Immersed in Christ: March 4, 2020
Wednesday of Lent, Week One
The Responsorial (Psalm 51) is an insight into God: “A broken, humbled heart, O God, you will not scorn.”
Jonah 3: 1-10 is a story of conversion. That is what Lent is all about and what the Liturgy of the Word calls us to: metanoia. We translate the word as “repentance,” but it literally means more: a “change of mind,” a “complete makeover” of all that determines who we are as persons: our life-goal; means chosen to achieve it; priority given to those means over the means to lesser or even contradictory goals. Metanoia is direction-finding. And what initiates and sustains it is response to God’s voice, however it is received.
Continued attention to God’s voice, and continued response to it is called discipleship. Lent is offered as a short time of intense discipleship to give an extra push to metanoia.
The people of Nineveh got the invitation, responded, and were saved. The Scripture says, “God repented of the evil he had threatened to do to them.” What Scripture calls God’s “repentance” is just the mirror-image we see of our own — just as the “evil” God threatens is in reality God’s observation of the evil we are already doing to ourselves.
Is there any difference between Jonah’s voice sounding in the streets of Nineveh — “Forty days more and Nineveh shall be destroyed” — and God’s voice sounding in our ears through the readings proclaimed in the Liturgy of the Word? The Church says there isn’t. The action we take or don’t take in response reveals what we say.

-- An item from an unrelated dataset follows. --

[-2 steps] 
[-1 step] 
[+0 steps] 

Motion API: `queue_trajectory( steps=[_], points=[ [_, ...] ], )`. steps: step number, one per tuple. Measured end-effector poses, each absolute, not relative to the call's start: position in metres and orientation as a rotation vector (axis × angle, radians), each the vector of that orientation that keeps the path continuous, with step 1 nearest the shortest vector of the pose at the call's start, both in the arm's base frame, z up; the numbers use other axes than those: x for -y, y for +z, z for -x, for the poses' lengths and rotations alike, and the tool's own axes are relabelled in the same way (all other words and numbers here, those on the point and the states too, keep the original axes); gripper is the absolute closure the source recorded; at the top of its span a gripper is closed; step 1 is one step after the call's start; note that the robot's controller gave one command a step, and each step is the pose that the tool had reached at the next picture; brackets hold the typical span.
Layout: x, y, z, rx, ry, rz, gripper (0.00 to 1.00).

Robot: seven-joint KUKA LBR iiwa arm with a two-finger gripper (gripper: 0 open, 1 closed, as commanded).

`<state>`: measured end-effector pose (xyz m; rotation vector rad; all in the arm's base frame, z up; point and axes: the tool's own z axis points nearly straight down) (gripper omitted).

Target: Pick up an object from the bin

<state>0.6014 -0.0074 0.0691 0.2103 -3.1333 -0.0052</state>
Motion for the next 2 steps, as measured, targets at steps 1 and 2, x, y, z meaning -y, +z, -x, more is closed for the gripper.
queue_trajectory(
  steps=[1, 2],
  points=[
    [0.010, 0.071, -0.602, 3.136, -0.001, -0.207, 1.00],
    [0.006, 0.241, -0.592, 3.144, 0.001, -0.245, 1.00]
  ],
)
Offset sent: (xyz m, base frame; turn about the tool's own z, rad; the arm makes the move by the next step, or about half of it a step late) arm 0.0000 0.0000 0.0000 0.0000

Forty days? Forty years? The time-frame is not the message. The message is, “Sin is destroying us; conversion will save us.” The carrot and the stick; if we doubt either one we are fools. But the carrot is the one to focus on. “Repentance” is a joyful word in Scripture, because the call to it always includes the promise of the Holy Spirit poured out to “create a clean heart” in us and “renew within us a steadfast spirit.” “Repent” is really a proclamation about God: “A broken, humbled heart, O God, you will not scorn.”
In Luke 11: 29-32 Jesus says, “You have a greater than Jonah here.” Is he still saying that? To us? If so, where is he? Can we hear his voice?
The “sign of Jonah” is the Church. Jesus risen from the dead was a “sign” to those who saw him. But he is only a sign today when he is visible, and visibly risen from the dead in the Church that is his body. In us.
When we “rise” from the death and darkness of whatever pit our culture led us into, we are the “sign of Jonah.” When we live in a way that reveals the divine life of Christ in us, we are the sign of Jonah. To those who “sit in darkness and the shadow of death” Jesus warned, “no other sign will be given.”
That puts a heavy responsibility on us. But if we let Jesus carry it with, in and through us, we will find the shared yoke easy and the shared burden light.
Initiative: Be a sign. Live a lifestyle inexplicable without the life of God in you.